Photo : Gabriel Facal
- 18 À titre comparatif, on soulignera la centralité de cette relation à l’État pour les boss d’Asie du (...)
37À l’examen des supports de communication que le clan a mobilisés une évolution se dessine. Les aléas politiques de la famille d’Atut marquent tout autant la persistance des hommes forts dans les arcanes du pouvoir qu’un renouveau de la scénarisation du jawarisme. L’autonomie provinciale de Banten en 2000 et la mise en place des élections directes des chefs de région en 2005 ont offert la possibilité aux membres du clan d’accroître leurs positions politiques. L’engagement des jawara dans les affaires politiques publiques signale la dimension symbiotique de leur relation avec l’État, laquelle leur permet d’acquérir des fonctions décisionnelles, mais aussi de s’assurer des protections au sein des appareils de gouvernement, d’administration publique et de justice18.
38Par ailleurs, dans la continuité de stratégies de pouvoir antérieures, le fils aîné de Chasan a endossé un statut d’autorité, en maintenant le contrôle des réseaux de jawara, véritable ossature des rapports de pouvoir régionaux, et en exerçant une influence dans des réseaux décisionnaires souterrains, impliquant administrateurs, membres des forces de sécurité, figures d’autorité locales et chefs religieux. De façon complémentaire, les femmes et les membres de la famille en position subalterne dans l’ordre hiérarchique ont été encouragés par Chasan à se lancer en politique. Avec les revers que la famille a essuyés, si le jawarisme continue à être la toile de fond de sa légitimité, ses ressources se sont diversifiées. Son pouvoir n’est plus étayé par la force physique et les vertus mystiques, mais s’appuie plutôt sur la capacité des jawara à épouser les dynamiques du libéralisme économique tout en en régulant les effets politiques locaux. Les jawara exercent cette régulation par leur omniprésence dans les gouvernements et les administrations régionales, grâce à un contrôle maintenu des mécanismes d’attribution des projets de développement public, mais aussi par le biais de la construction d’un imaginaire identitaire local dont ils seraient les ultimes garants.

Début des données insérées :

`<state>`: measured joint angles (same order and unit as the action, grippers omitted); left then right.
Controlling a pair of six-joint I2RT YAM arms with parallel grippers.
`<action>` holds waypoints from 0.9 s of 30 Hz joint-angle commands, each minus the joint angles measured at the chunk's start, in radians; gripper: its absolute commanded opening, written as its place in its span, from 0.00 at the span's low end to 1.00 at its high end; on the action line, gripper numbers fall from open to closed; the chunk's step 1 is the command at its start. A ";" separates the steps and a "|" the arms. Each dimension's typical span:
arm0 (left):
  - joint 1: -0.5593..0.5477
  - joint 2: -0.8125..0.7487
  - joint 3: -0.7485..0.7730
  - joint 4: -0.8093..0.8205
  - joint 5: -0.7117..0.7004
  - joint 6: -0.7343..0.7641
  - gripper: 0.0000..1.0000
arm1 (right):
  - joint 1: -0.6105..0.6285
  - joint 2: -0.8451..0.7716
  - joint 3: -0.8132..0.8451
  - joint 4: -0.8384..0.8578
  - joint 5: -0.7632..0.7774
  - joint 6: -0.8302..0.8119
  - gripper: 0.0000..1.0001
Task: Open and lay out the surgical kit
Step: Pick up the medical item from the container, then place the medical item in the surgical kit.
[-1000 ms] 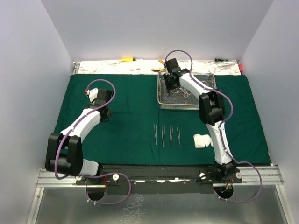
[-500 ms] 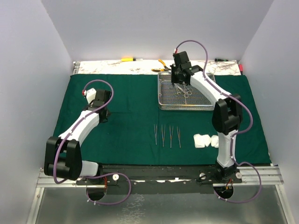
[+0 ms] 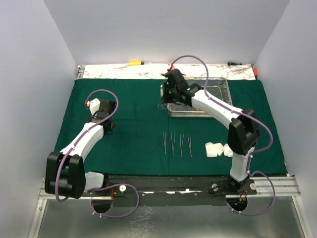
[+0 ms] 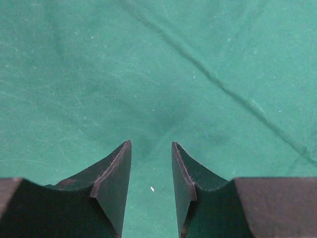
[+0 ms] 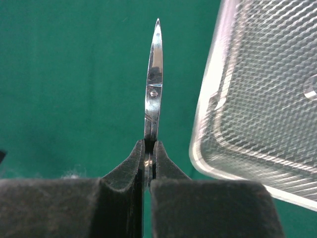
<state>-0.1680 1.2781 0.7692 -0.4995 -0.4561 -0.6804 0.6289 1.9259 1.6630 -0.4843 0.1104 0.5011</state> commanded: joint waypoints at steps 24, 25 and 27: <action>0.019 -0.159 -0.062 -0.120 0.148 -0.037 0.41 | 0.402 -0.029 -0.306 -0.034 0.078 0.542 0.01; 0.019 -0.159 -0.064 -0.120 0.149 -0.038 0.41 | 0.407 -0.030 -0.319 -0.027 0.080 0.547 0.01; 0.019 -0.160 -0.068 -0.120 0.146 -0.045 0.41 | 0.412 -0.033 -0.348 -0.001 0.071 0.557 0.01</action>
<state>-0.1562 1.1248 0.7116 -0.6044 -0.3325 -0.7181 1.0168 1.8828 1.3464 -0.4900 0.1677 1.0100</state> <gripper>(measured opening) 0.412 0.043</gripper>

39Les femmes jawari, pieuses et entrepreneuses, viennent concilier ce modèle avec les dynamiques démocratiques initiées depuis une vingtaine d’années. Le lien au jawarisme manifeste leur combativité, leur capacité à défendre les intérêts des Bantenois face aux menaces de prédation extérieures, tandis que leur féminité est mise en adéquation avec une forme de bienveillance et une écoute des aspirations de la société. Cette posture est présentée comme une alternative au progressisme que revendique une partie des rivaux au clan – parfois en convergence avec le démocratisme libéral que prétend incarner le gouvernement du président Joko Widodo (2014-2019 ; 2019-2024). La famille conteste ce progressisme en l’associant à une forme d’exercice politique acculturé et impersonnel, individualiste et consumériste, au service des élites et des entrepreneurs étrangers, particulièrement chinois ou non musulmans. Cette posture morale bénéficie d’un climat politique très favorable, au vu des résultats des dernières élections qui ont révélé Banten comme l’une des principales provinces de soutien aux rivaux du président sortant. Les pressions politiques constantes que subit la Commission anti-corruption (KPK), celle-là même qui jeta Chaeri Wardhana et Atut Chosiyah derrière les barreaux, signalent la résilience du modèle d’action politique et de l’imaginaire culturel dont Atut fut l’une des artisanes.